Professorin Dr.-Ing. Austermann-Haun von der Hochschule OWL stellte die Auswirkun­gen von Fremdwasser auf den Kanal und die verfahrenstechnischen Anlagen auf Klär­anlagen dar. So wurden anhand von diversen Untersuchungen auf unterschiedlichen Kläranlagen die Veränderungen und negativen Auswirkungen von Fremdwasser auf Ab­wassertemperatur, Nitratfracht, Zulaufkonzentrationen, Säurekapazität und letztlich auch auf die Reinigungsleistung (C-, N-, P-Elimination) der Kläranlage verdeutlicht.

In seinem zweiten Vortrag ging RBD Dipl.-Ing. Bert Schumacher speziell auf die Proble­matik im Umgang mit Drainagewasser auf privaten Grundstücken ein. Demnach seien Drainageanschlüsse ein wichtiger Teilaspekt des Fremdwasserproblems und stellten unabhängig vom Landeswassergesetz NRW ein Problem dar:

  • Beim Neubau sei keine Genehmigung für Drainageanschlüsse zu erteilen.
  • Im Bestand befindliche Anschlüsse seien per Satzung i.d.R. nicht erlaubt, aber häufig geduldet; Ausnahmen seien allerdings im Einzelfall erforderlich und ver­tretbar.

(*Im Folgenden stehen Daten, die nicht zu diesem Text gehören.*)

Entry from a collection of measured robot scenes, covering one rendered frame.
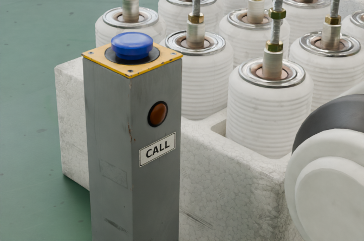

Innerhalb von Gebieten mit hoher Fremdwasserproblematik seien zudem kommunale Leitentscheidungen in Abstimmung mit den Aufsichtsbehörden über das zukünftige Entwässerungssystem (inkl. DW-Ableitung) erforderlich. Die Leitentscheidung sollte nachhaltige, ressourceneffiziente Lösungen finden und End-of-pipe-Lösungen nur als Ausnahme bei Vorliegen faktischer und monetärer Unverhältnismäßigkeit anderer Lö­sungsalternativen dulden.

Bürgerinformation – eine kommunale Chance

Abgerundet wurde die Vortragsreihe zur Dichtheitsprüfung durch den Vortrag von Dipl.-Ing. Stefan Buche von der Abwasserbeseitigung Rendsburg. Er berichtete aus dem Blickwinkel der Kommune vom täglichen Umgang mit der Thematik sowie der da­raus resultierenden Unsicherheit und der Diskussionen mit den betroffenen Bürgern. Kern der Arbeit mit dem Bürger stelle dabei die allgemeine Information und die umfas­sende Beratung dar, wobei die Abwasserbeseitigungsbetriebe der Stadt Rendsburg hier nicht nur die Problematik der Dichtheitsprüfung thematisieren. Die Abwasserlei­tungen würden in Zusammenarbeit mit dem Kunden ganzheitlich unter Berücksichti­gung der Aspekte Hygiene, Falsch- und Drainageanschlüsse, Werterhalt, Standsi­cherheit und Betriebssicherheit, Dokumentation sowie Rückstau- und Überflutungs­schutz betrach­tet.

Wirkungsgrad versus Zuverlässigkeit

Ein weiterer streitbarer Punkt auf der zukünftigen Agenda der Abwasserwirtschaft sind wohl die aktuellen Entwicklungen und Gefahren der Energie-Effizienz-Debatte in der EU. Diese Thematik wurde durch Prof. Dr.-Ing. Thamsen von der TU Berlin vorge­stellt und diskutiert: Inzwischen liege der Fokus nicht nur bei Haushaltsgeräten wie Kühlschränken, Waschmaschinen, Staubsaugern oder Glühbirnen. Auch die Pumpen-Branche werde kritisch von den EU-Verantwortlichen analysiert. Es gelte sowohl sei­tens aller Hersteller der Branche als auch seitens der Interessenverbände eine offen­sive Lobby-Arbeit anzustoßen. Nur so könne eine Abstimmung zwischen Energie-Effi­zienz auf der einen Seite und maximaler Betriebssicherheit von Pumpen in der Abwas­sertechnik auf der anderen Seite gesichert werden. Denn dem Betreiber von Abwas­seranlagen werde es wenig helfen, wenn die Pumpstation zwar energetisch optimiert betrieben werde, aber die Zuverlässigkeit der Pumpe damit auf der Strecke bleibe. Denn eines müsse auch in Zukunft sichergestellt werden: die Feststoffe müssen oh­ne Blockade und Verzopfung in der Pumpenhydraulik weitergefördert werden können.

Im abschließenden Vortrag des Tages referierte Dipl.-Ing. Dieter Weismann von der em.consult GmbH über die Planung und den Betrieb von Abwasserfördersystemen bei zukünftig veränderten Rahmenbedingungen. Hierbei wurden die Auswirkungen der Ab­wasserkonzentration durch verringerte Wasserverbräuche, die demographische Ent­wicklung, die Veränderungen im Nutzerverhalten (Stichwort: Hygieneartikel) und die Abwanderung aus ländlichen Gebieten auf den Betrieb und die Auslegung von Pump­stationen untersucht.

Am 22. Januar 2015 soll der 7. OWL Abwassertag stattfinden.